Ingredients
Scale
- 8 oz spaghetti or penne
- 2 tbsp extra virgin olive oil
- 3 cloves garlic, minced
- 1 cup bell peppers (red, yellow, green), chopped
- 1 cup asparagus, trimmed and cut into 1-inch pieces
- 1 cup cherry tomatoes, halved
- 1 medium zucchini, sliced
- ½ cup freshly grated Parmesan cheese
- Salt and pepper to taste
Instructions
- Prepare ingredients by chopping vegetables into bite-sized pieces and cooking pasta according to package instructions until al dente.
- In a large skillet over medium heat, warm olive oil until shimmering.

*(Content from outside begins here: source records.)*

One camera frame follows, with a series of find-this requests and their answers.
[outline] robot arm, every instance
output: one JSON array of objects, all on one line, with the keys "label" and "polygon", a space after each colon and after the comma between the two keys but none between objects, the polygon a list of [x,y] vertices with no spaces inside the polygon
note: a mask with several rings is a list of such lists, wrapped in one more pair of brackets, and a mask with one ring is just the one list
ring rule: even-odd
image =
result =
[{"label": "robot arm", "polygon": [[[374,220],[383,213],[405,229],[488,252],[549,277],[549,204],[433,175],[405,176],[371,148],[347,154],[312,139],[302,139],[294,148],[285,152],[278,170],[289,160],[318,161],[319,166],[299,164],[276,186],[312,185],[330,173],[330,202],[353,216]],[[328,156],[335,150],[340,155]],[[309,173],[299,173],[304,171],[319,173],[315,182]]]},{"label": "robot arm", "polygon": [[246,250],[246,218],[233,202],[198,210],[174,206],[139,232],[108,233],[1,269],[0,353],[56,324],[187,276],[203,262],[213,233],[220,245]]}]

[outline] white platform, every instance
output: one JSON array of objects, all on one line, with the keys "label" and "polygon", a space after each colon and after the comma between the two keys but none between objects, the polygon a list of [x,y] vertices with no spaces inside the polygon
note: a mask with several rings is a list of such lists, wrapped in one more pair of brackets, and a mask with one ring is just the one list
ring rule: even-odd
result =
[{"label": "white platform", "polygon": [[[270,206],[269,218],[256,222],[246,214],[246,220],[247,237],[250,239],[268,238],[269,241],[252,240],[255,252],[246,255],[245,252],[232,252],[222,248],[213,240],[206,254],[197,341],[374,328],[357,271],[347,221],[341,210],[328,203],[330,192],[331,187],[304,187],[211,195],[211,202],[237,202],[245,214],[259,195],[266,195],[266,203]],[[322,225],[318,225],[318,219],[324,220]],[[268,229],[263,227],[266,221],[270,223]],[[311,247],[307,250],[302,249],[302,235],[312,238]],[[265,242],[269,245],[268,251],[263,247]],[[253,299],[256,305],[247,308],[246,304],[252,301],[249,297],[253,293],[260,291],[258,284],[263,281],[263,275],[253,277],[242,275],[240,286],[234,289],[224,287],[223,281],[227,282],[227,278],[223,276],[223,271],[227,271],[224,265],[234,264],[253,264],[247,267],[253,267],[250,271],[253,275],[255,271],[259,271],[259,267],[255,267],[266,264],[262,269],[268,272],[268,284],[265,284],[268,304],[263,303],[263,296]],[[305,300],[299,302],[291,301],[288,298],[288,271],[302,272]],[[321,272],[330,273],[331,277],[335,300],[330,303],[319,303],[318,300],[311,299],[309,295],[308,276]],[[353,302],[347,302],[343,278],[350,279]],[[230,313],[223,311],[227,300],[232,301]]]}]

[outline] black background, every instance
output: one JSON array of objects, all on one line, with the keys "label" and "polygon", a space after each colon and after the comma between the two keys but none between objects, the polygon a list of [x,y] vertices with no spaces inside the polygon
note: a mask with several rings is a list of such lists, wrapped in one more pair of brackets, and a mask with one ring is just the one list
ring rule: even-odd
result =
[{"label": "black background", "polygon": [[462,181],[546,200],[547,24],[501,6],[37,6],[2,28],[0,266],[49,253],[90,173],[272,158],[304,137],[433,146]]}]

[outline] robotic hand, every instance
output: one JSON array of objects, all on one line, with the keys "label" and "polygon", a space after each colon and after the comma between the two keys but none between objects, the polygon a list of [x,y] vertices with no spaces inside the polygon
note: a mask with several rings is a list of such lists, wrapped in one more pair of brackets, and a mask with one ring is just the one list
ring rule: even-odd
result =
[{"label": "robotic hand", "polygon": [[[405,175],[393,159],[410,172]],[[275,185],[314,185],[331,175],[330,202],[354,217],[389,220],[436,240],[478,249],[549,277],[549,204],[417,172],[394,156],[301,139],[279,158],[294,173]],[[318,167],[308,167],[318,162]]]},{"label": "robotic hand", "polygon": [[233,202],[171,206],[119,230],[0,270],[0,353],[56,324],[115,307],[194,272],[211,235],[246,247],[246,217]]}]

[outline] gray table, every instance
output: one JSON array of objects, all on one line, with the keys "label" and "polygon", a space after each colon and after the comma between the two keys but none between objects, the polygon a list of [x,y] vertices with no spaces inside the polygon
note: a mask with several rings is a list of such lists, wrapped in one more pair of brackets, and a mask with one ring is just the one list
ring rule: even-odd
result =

- Add minced garlic and sauté for one minute until fragrant.
- Toss in bell peppers, asparagus, zucchini, and cherry tomatoes; stir-fry for five minutes until slightly softened but still crunchy.
- Drain cooked pasta (reserve some pasta water) and add it to the skillet with the vegetables. Mix well to coat the pasta with olive oil.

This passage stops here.